Raises:gwf.exceptions.WorkflowError – Raised if the workflow contains a circular dependency.
dfs(root)[source]

Return the depth-first traversal path through a graph from root.

endpoints()[source]

Return a set of all targets that are not depended on by other targets.

classmethod from_targets(targets)[source]

Construct a dependency graph from a set of targets.

When a graph is initialized it computes all dependency relations between targets, ensuring that the graph is semantically sane. Therefore, construction of the graph is an expensive operation which may raise a number of exceptions:

Raises:gwf.exceptions.FileProvidedByMultipleTargetsError – Raised if the same file is provided by multiple targets.

Since this method initializes the graph, it may also raise:

Raises:gwf.exceptions.WorkflowError – Raised if the workflow contains a circular dependency.
class gwf.core.Scheduler(graph, backend, dry_run=False, file_cache={})[source]

Schedule one or more targets and submit to a backend.

Scheduling a target will determine whether the target needs to run based on whether it already has been submitted and whether any of its dependencies have been submitted.

Targets that should run will be submitted to backend, unless dry_run is set to True.

When scheduling a target, the scheduler checks whether any of its inputs are unresolved, meaning that during construction of the graph, no other target providing the file was found. This means that the file should then exist on disk. If it doesn’t the following exception is raised:

Raises:gwf.exceptions.FileRequiredButNotProvidedError – Raised if a target has an input file that does not exist on the file system and that is not provided by another target.
schedule(target)[source]

Schedule a target and its dependencies.

Returns True if target was submitted to the backend (even when dry_run is True).

Parameters:target (gwf.Target) – Target to be scheduled.
schedule_many(targets)[source]

Schedule multiple targets and their dependencies.

This is a convenience method for scheduling multiple targets. See schedule() for a detailed description of the arguments and behavior.

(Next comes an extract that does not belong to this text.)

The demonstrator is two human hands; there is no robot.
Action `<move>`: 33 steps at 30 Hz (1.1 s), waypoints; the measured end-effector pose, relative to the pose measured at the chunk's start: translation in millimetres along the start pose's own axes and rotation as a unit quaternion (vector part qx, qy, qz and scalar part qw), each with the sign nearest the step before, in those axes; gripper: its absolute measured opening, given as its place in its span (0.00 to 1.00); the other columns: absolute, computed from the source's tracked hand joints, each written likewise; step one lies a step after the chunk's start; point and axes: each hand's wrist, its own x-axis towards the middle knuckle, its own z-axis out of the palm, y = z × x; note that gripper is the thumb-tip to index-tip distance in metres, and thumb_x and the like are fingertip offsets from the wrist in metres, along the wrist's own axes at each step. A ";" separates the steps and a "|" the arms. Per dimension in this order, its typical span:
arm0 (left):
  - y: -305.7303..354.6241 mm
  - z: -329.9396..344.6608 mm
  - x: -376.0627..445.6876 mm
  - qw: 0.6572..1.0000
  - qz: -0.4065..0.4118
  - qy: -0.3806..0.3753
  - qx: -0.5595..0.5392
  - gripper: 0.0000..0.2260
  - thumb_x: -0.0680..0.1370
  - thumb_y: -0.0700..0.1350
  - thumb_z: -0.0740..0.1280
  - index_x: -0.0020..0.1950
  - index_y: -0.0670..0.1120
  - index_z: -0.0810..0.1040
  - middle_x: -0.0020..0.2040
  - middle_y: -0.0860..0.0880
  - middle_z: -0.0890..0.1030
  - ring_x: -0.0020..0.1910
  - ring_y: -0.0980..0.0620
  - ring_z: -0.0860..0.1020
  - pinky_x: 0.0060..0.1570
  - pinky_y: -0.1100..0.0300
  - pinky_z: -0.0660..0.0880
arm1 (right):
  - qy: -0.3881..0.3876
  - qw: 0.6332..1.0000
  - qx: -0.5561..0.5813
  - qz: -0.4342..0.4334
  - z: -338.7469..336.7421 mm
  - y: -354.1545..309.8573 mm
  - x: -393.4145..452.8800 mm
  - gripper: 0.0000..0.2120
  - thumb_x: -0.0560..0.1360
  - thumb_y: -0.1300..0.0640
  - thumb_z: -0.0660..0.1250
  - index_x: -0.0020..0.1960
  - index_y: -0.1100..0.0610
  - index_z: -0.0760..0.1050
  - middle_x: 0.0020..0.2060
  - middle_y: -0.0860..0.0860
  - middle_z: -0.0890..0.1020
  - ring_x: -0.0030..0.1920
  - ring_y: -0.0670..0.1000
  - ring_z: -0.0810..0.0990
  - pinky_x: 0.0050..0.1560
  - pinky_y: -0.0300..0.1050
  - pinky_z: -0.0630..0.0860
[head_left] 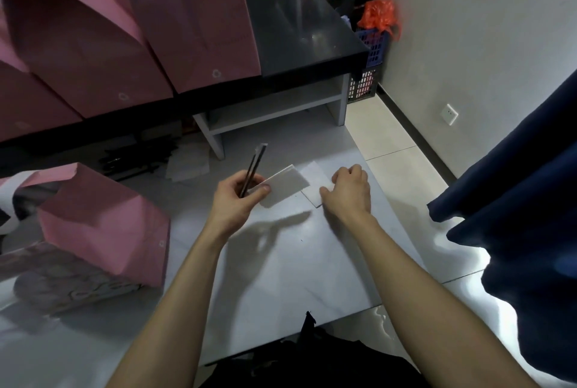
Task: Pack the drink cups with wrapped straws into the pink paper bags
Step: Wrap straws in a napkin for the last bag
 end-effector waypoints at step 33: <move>23.0 -9.7 16.7 0.944 -0.194 0.034 -0.265 0.07 0.80 0.37 0.75 0.58 0.39 0.84 0.30 0.54 0.66 0.23 0.58 0.58 0.24 0.63 0.54 | -0.034 0.912 0.338 -0.228 -23.3 -32.7 -43.6 0.33 0.72 0.62 0.81 0.75 0.53 0.76 0.79 0.46 0.73 0.76 0.44 0.72 0.75 0.40 0.69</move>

Parameters:targets (list) – A list of targets to be scheduled.
should_run(target)[source]

Return whether a target should be run or not.

status(target: gwf.core.Target) → gwf.core.TargetStatus[source]

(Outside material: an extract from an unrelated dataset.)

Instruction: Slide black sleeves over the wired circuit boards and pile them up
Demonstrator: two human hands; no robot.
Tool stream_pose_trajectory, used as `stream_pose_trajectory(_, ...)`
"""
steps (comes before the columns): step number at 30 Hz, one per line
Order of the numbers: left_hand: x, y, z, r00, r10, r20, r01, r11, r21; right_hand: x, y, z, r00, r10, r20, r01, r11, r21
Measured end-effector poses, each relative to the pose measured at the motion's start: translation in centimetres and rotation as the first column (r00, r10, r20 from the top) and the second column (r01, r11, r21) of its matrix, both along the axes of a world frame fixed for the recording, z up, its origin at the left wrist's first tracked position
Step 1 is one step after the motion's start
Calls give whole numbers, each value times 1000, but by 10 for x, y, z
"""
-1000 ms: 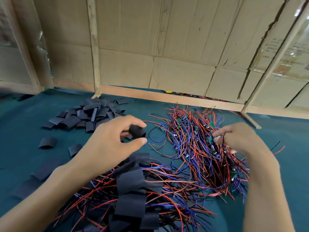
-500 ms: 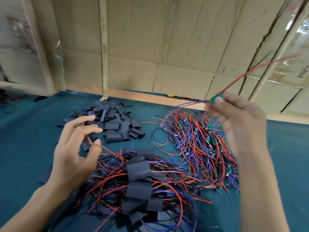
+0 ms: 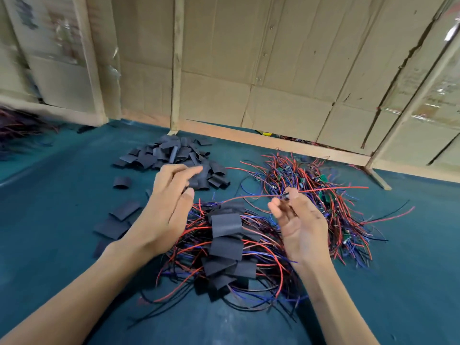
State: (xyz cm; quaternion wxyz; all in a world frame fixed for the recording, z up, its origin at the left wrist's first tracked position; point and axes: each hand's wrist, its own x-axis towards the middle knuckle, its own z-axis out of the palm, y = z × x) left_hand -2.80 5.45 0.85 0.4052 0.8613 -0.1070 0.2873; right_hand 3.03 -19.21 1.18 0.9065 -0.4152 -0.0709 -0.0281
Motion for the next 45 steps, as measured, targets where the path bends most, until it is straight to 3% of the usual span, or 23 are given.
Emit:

Return the status of a target.

Returns the status of a target where it is taken into account whether the target should run or not.

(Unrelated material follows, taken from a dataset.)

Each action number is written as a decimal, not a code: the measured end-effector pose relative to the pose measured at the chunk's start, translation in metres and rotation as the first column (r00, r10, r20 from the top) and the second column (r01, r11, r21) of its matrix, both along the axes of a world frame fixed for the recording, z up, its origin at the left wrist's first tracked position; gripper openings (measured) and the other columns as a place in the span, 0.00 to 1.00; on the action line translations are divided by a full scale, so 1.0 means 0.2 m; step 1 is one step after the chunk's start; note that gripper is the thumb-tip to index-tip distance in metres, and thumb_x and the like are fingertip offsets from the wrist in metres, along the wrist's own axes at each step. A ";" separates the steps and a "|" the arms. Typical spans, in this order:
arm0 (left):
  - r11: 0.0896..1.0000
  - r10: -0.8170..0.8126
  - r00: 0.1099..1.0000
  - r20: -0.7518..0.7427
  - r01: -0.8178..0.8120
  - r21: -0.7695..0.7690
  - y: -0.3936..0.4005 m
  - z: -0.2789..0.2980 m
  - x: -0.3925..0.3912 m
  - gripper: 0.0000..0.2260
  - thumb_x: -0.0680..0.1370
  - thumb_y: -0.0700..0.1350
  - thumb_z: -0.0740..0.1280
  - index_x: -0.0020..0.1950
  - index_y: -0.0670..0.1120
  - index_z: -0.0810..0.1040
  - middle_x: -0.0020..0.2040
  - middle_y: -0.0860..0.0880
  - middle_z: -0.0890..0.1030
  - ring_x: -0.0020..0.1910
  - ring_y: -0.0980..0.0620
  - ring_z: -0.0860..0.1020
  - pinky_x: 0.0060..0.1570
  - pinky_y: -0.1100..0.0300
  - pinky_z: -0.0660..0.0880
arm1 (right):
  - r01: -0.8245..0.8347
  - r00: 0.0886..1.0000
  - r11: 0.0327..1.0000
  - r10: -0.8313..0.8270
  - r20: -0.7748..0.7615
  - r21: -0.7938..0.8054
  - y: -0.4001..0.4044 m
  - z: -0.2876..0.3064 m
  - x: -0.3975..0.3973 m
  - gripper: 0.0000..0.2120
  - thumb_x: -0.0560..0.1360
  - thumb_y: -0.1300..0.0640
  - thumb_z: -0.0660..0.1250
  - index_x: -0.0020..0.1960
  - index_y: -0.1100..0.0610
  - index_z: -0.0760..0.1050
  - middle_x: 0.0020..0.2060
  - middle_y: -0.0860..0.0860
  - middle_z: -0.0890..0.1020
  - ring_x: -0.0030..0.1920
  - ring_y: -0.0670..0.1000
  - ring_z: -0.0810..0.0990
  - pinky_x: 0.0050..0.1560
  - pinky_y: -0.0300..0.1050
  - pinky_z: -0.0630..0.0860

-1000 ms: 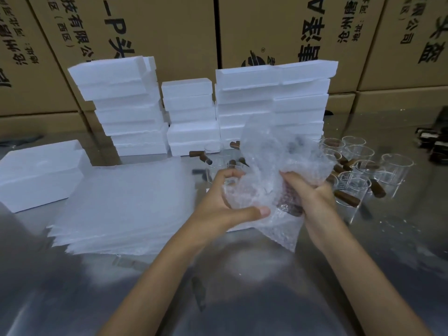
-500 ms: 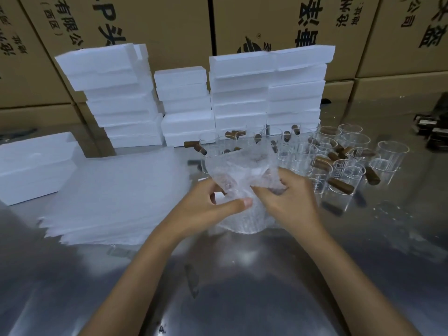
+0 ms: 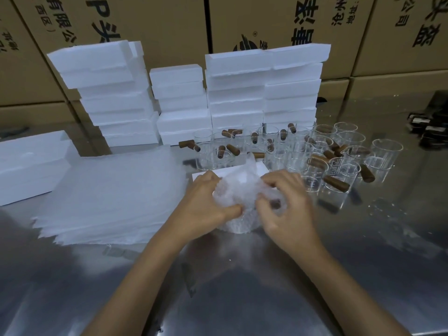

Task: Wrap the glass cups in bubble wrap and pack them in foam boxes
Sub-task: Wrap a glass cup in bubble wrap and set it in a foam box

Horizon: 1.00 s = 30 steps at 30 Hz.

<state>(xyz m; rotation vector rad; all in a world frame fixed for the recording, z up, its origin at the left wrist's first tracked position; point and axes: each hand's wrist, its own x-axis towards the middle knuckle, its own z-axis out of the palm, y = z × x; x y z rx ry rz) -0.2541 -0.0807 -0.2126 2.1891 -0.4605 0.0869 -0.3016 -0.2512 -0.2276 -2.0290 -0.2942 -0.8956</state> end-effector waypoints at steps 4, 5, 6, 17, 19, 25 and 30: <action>0.973 -0.133 0.983 -0.127 0.106 -0.205 0.04 0.06 -0.01 0.23 0.64 0.48 0.78 0.53 0.54 0.72 0.47 0.48 0.79 0.41 0.52 0.75 0.43 0.54 0.75 | -0.048 0.997 0.952 0.029 -0.066 -0.303 0.05 -0.05 -0.02 0.08 0.70 0.54 0.64 0.45 0.55 0.80 0.44 0.45 0.77 0.51 0.50 0.73 0.56 0.49 0.69; 0.957 -0.181 0.974 -0.134 0.143 -0.253 0.06 0.07 -0.01 0.22 0.64 0.46 0.77 0.54 0.54 0.72 0.44 0.50 0.79 0.39 0.53 0.73 0.41 0.57 0.73 | -0.038 0.997 0.935 0.010 -0.079 -0.352 0.05 -0.05 -0.02 0.09 0.71 0.52 0.62 0.43 0.54 0.79 0.43 0.45 0.76 0.51 0.50 0.72 0.57 0.48 0.67; 0.944 -0.217 0.969 -0.118 0.177 -0.278 0.07 0.08 -0.02 0.19 0.66 0.44 0.75 0.53 0.52 0.73 0.43 0.54 0.79 0.38 0.54 0.72 0.39 0.61 0.71 | -0.027 0.996 0.917 -0.007 -0.084 -0.399 0.06 -0.05 -0.02 0.10 0.71 0.51 0.60 0.42 0.53 0.79 0.43 0.44 0.75 0.52 0.50 0.72 0.58 0.47 0.65; 0.870 -0.298 0.922 0.246 0.157 0.468 0.03 0.03 -0.09 0.20 0.70 0.56 0.53 0.37 0.48 0.82 0.37 0.55 0.79 0.43 0.55 0.68 0.42 0.58 0.67 | 0.027 0.999 0.987 -0.033 -0.037 -0.156 0.03 -0.05 -0.03 0.14 0.69 0.54 0.57 0.42 0.53 0.82 0.58 0.46 0.80 0.63 0.48 0.70 0.65 0.50 0.63; 0.902 -0.253 0.919 0.303 0.110 0.418 0.02 0.03 -0.11 0.20 0.71 0.58 0.55 0.37 0.48 0.82 0.39 0.55 0.78 0.43 0.56 0.70 0.42 0.60 0.68 | -0.010 0.991 0.970 -0.023 -0.133 -0.244 0.05 -0.07 -0.02 0.16 0.71 0.52 0.54 0.39 0.51 0.81 0.67 0.46 0.75 0.70 0.48 0.64 0.71 0.44 0.53; 0.947 -0.203 0.903 0.378 0.084 0.310 0.03 0.00 -0.09 0.15 0.71 0.63 0.64 0.45 0.54 0.79 0.55 0.61 0.69 0.51 0.63 0.69 0.47 0.67 0.68 | -0.037 0.990 0.979 0.009 -0.138 -0.201 0.04 -0.09 0.00 0.17 0.72 0.54 0.53 0.39 0.50 0.81 0.70 0.46 0.73 0.73 0.48 0.62 0.72 0.42 0.51; 0.901 -0.223 0.927 0.303 0.078 0.426 0.01 -0.06 -0.07 0.20 0.69 0.71 0.65 0.41 0.55 0.77 0.57 0.62 0.67 0.57 0.62 0.66 0.54 0.60 0.71 | 0.111 0.981 0.981 -0.083 -0.173 0.160 -0.09 -0.09 0.09 0.19 0.74 0.49 0.54 0.55 0.49 0.82 0.65 0.40 0.72 0.69 0.41 0.64 0.68 0.44 0.61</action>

Parameters:target (Target) – The target to return status for.

Backends

gwf.backends.list_backends()[source]

Return the names of all registered backends.

gwf.backends.backend_from_name(name)[source]

Return backend class for the backend given by name.

Returns the backend class registered with name. Note that the class is returned, not the instance, since not all uses requires initialization of the backend (e.g. accessing the backends’ log manager), and initialization of the backend may be expensive.

Parameters:name (str) – Path to a workflow file, optionally specifying a workflow object in that file.
gwf.backends.backend_from_config(config)[source]

Return backend class for the backend specified by config.

See backend_from_name() for further information.

class gwf.backends.Backend[source]

Base class for backends.

cancel(target)[source]

Cancel target.

Parameters:target (gwf.Target) – The target to cancel.
Raises:gwf.exception.TargetError – If the target does not exist in the workflow.
close()[source]

Close the backend.

Called when the backend is no longer needed and should close all resources (open files, connections) used by the backend.

log_manager = <gwf.backends.logmanager.FileLogManager object>
classmethod logs(target, stderr=False)[source]

Return log files for a target.

If the backend cannot return logs a NoLogFoundError is raised.

By default standard output (stdout) is returned. If stderr=True standard error will be returned instead.

Parameters:
  • target (gwf.Target) – Target to return logs for.
  • stderr (bool) – default: False. If true, return standard error.
Returns:

A file-like object. The user is responsible for closing the returned file(s) after use.

Raises:

gwf.exceptions.NoLogFoundError – if the backend could not find a log for the given target.

status(target)[source]

Return the status of target.

Parameters:target (gwf.Target) – The target to return the status of.
Return gwf.backends.Status:
 Status of target.
submit(target, dependencies)[source]

Submit target with dependencies.

This method must submit the target and return immediately. That is, the method must not block while waiting for the target to complete.

Parameters:
  • target (gwf.Target) – The target to submit.
  • dependencies – An iterable of gwf.Target objects that target depends on and that have already been submitted to the backend.
class gwf.backends.Status[source]

Status of a target.

A target is unknown to the backend if it has not been submitted or the target has completed and thus isn’t being tracked anymore by the backend.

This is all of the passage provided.